━━━ Information supplied ━━━

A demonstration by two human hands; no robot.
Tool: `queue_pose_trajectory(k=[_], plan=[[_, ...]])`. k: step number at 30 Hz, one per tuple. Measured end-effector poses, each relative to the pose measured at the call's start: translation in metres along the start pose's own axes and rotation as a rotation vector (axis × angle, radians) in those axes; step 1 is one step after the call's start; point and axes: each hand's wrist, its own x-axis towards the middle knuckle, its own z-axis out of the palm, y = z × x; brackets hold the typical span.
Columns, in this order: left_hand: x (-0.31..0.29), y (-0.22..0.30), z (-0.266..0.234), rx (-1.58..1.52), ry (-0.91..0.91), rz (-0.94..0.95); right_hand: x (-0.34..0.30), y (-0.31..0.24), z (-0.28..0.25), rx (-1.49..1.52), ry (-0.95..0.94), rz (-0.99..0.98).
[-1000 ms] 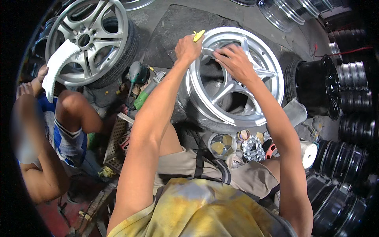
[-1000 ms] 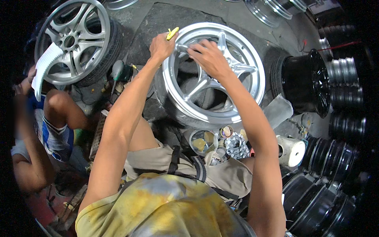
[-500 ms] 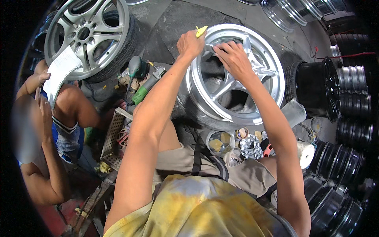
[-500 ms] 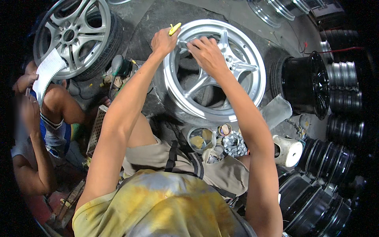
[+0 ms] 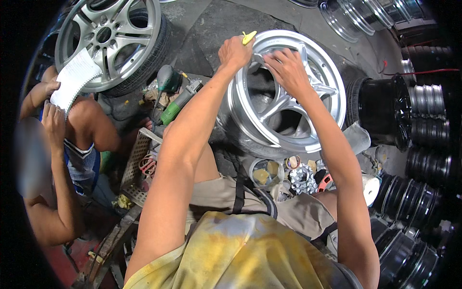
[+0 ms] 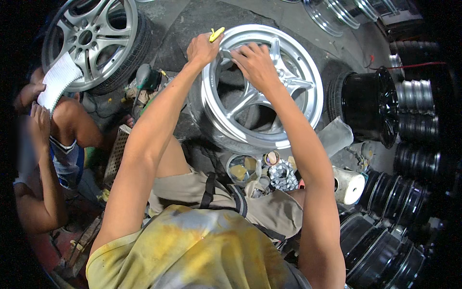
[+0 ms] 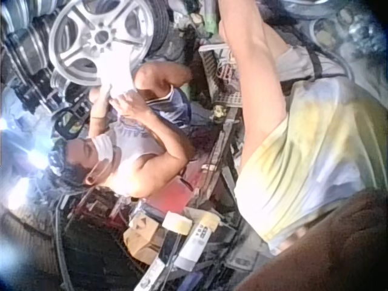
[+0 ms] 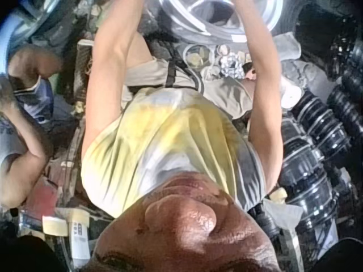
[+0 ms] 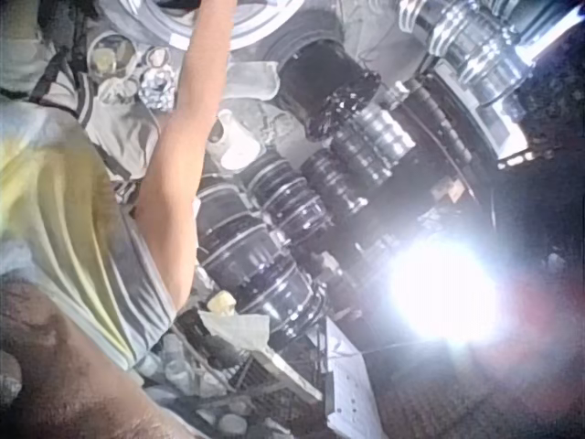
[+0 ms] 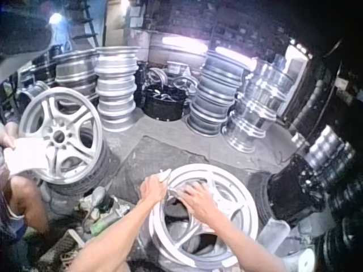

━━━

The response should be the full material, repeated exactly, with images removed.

A demonstration by two human hands; no robot.
Tool: `queue_pose_trajectory(k=[_], plan=[[_, ...]])`. k: step number at 30 Hz, one per tuple. Measured end-effector poses, each relative to the pose measured at the call's start: translation in metres along the start pose's own axes and rotation as a rotation vector (axis × angle, radians) in those axes; step 1 is one step after the call's start; point and axes: each hand's wrist, its own x-axis towards the middle knuckle, its own z-axis out of the palm, y = z × x; brackets hold the typical span.
Columns, in this order: left_hand: x (-0.31..0.29), y (-0.22..0.30), z (-0.266..0.234), rx (-1.58..1.52), ry (-0.91..0.91), rz (-0.94..0.95); right_hand: x (-0.34..0.30), y (-0.31..0.24), z (-0.28..0.25), rx (-1.49..1.52), ry (-0.95..0.94), rz (-0.99..0.98).
[-1000 ms] 
[-1000 ms] 
[-500 ms] 
[-500 ms] 
[+0 ms] 
[+0 ms] 
[+0 ms] 
[+0 ms] 
[+0 ms] 
[+0 ms] 

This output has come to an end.